Arts Access at FAC: Circus On Wheels (Cirque Sur Roués)
Wednesday 17 June 2020
Circus On Wheels (originally named Cirque Sur Roués) is an inclusive circus, catering for adults of all abilities and welcoming people with physical and intellectual disability.
As an all-inclusive venue, the FAC is passionate about providing arts opportunities for all abilities. Circus On Wheels (fondly known and originally named Cirque Sur Roués) is an inclusive circus, catering for adults of all abilities and welcoming people with physical and intellectual disability or acquired brain injury. The brainchild of Isi Lumbroso, Circus On Wheels aims to engage, inspire and challenge those with a disability. This circus is driven by process, not outcome. Classes run weekly in Cube 37 (during school term).
We spoke with Isi about how Circus On Wheels began, how it has evolved and what a class entails.
How did Cirque Sur Roués begin?
In 2001, there was a mental health initiative with Vic Health, Royal Melbourne Children’s Hospital and Yarram High School called ’The Festival for Healthy Living’ exploring the theme of friendship and artists. Weavers, drummers, puppeteers, computer teachers and myself (circus) collaborated to facilitate two terms of ongoing workshops with year 6 & 7 students from six schools under the friendship paradigm. The aim was to assist a smoother transition for the year 6 kids into year 7.
Thematically we explored trust, humour, and support, culminating in an end of semester show-off for the parents and community members. In my group, I had a wheelchair user. I was asked repeatedly if it was OK for him to join the group and the school was tentative about him partaking in circus. I thought it was an opportunity to use an unexplored apparatus. This led me to question why anyone would think they could not do something. Just because you might be in a wheelchair does not mean you can’t do circus.

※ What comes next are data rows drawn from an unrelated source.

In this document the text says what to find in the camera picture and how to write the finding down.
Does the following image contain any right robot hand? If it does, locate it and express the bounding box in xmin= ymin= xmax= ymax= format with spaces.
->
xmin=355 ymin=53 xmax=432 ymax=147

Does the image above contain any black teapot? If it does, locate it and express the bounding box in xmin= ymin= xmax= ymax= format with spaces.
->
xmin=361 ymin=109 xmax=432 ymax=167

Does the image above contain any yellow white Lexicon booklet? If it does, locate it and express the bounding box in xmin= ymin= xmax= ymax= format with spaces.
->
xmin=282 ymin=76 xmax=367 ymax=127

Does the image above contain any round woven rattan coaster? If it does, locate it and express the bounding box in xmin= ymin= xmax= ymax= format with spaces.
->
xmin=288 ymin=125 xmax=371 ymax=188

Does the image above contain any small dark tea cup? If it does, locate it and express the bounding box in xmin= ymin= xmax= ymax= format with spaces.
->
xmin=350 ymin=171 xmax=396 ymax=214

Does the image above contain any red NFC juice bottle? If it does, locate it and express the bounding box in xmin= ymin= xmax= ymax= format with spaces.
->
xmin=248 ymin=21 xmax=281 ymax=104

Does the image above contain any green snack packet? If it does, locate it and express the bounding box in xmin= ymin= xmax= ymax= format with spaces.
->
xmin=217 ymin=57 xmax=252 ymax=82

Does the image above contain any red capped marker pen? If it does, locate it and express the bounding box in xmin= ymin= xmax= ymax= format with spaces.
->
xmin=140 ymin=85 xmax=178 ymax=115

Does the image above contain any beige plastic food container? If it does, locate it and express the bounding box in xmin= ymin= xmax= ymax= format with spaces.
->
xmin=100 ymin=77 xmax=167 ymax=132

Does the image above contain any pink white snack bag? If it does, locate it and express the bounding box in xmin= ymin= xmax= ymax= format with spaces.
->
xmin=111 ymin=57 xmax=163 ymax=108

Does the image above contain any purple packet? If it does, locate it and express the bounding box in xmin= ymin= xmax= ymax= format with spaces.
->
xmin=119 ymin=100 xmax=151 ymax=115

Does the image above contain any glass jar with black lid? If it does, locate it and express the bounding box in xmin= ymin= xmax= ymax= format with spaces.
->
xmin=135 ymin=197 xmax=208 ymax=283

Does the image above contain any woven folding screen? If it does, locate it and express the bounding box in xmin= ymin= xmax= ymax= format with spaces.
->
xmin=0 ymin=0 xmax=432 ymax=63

To research how I could create a program, I went to the wheelchair supplier and borrowed a wheelchair, strapped myself in and took it for a spin, trialling circus apparatus including hoops, plates, juggling, devil sticks, ribbons and poi. Following a discussion with the Arts Access Officer at Frankston Council, and after a successful pilot, I partnered with the council to start Cirque Sur Roués (Circus on Wheels) - adults all abilities circus. This has been an ongoing weekly program running in partnership with the council, where participants pay a subsidised admission fee to participate each week.

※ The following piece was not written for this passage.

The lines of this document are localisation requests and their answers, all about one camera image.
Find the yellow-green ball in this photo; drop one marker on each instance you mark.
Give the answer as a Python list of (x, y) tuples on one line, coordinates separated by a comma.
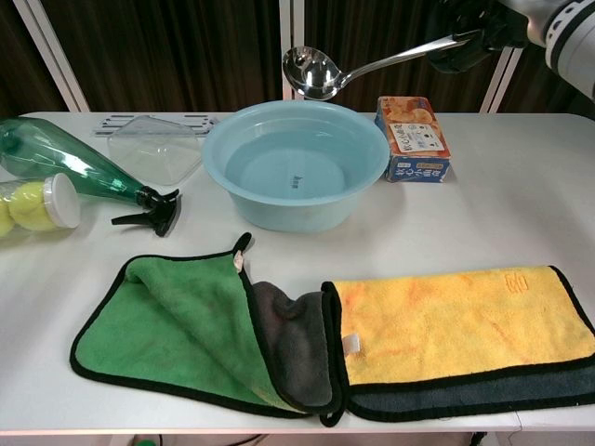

What happens in an average session?
We start with a game or a dance, followed by a stretch. We then work on new tricks or routines for performances. We get to have free time during the session to focus on our specialities. We try to vary the sessions. Some weeks we might have the mini-tramp out, acro-mats, and aerials while other weeks may include movement, theatre, or just working on an act for an upcoming show.
How would you describe the many benefits of the program for participants?

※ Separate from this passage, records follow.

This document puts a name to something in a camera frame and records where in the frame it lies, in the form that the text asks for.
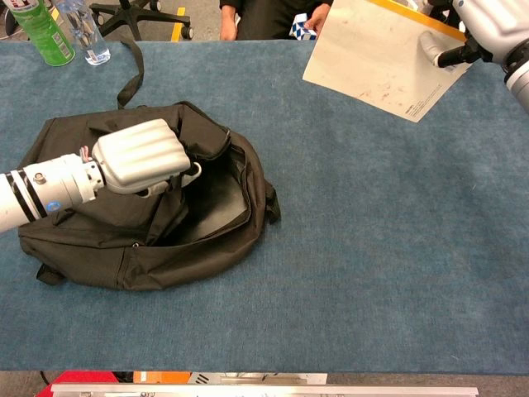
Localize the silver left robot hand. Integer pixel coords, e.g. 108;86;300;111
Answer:
80;118;203;199

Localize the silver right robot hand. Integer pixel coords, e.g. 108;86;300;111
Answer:
419;0;529;69

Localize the black fabric backpack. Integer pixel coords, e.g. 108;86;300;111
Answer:
16;39;282;292

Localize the yellow and white booklet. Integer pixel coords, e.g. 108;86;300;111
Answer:
302;0;472;124

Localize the seated person in black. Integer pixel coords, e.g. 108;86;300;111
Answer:
218;0;334;41

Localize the clear plastic water bottle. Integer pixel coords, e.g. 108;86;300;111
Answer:
53;0;112;67

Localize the black office chair base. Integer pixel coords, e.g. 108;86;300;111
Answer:
89;0;194;41

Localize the green plastic bottle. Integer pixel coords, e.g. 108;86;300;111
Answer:
7;0;77;67

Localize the blue and white puzzle toy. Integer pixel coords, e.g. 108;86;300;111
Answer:
288;12;318;41

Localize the orange panel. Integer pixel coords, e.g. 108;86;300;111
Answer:
132;371;193;385

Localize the red panel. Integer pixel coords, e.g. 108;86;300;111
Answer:
41;371;121;397

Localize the blue felt table cloth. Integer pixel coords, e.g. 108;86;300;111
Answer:
0;39;529;372

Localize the grey metal plate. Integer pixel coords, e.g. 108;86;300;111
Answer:
188;371;328;385

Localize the aluminium profile rail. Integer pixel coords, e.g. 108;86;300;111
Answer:
50;383;479;397

Firstly, the social interaction and connectivity - the support, trust, humour, and friendship - has immeasurable benefits on the wellbeing and confidence of the participants.
Then there is the physical aspects, such as assisting wheelchair users sit in the aerial silks or on the trapeze. Watching people as they cross the midline (very difficult with ASD) in juggling, holding objects when they have never been able to grip things, improved fitness, balance, body awareness and coordination have been just a few of the physical benefits witnessed.
On a creative side, seeing participants lose all inhibitions when it comes to act development or performability. For any artistic coordinator, watching the group fully immersed in their art, is an achievement.
What has the program given to you personally?
As a facilitator, Cirque Sur Roués has reinforced my belief that in life there is no such thing as ‘can’t’.
To see the members of CSR get a trick for the first time when they have been working on it for ages; when that energy ignites their spirit and you see it and are part of that process, well that’s the moment. In this moment, you know that the process to get here is paramount to the outcome. Watching the group support each other, cheer each other on without prompting, is just divine. Imagine if we all celebrated everyone’s achievements in life that way... focusing on peoples individual strengths and then celebrating those things with gusto.
Of course, when CSR gets to perform, as a facilitator I feel a huge sense of pride and gratitude. I feel proud because I am aware of the journey, the perseverance, determination, enthusiasm, frustrations, skill development, achievements, coordination, choreography, the energy it takes to show up every week even when some might not be feeling their best.
As a facilitator, the program has given me the skills and tools to develop programs to adapt to all bodies. It has helped my understand modifications required to program to any age or ability group.
Who can join in and how do they join?
Anyone can join – even those without a disability, as we aim to integrate all participants. Just contact the Frankston Arts Centre to book your sessions – classes are held weekly on Thursdays from 12.15pm-2.15pm ($12.50 per session).
Please note: Circus on Wheels classes are currently not running due to the temporary closure of Frankston Arts Centre in response to COVID-19. Our website will be updated here as soon as we know when classes can resume, so please stay in touch by checking the website for updates.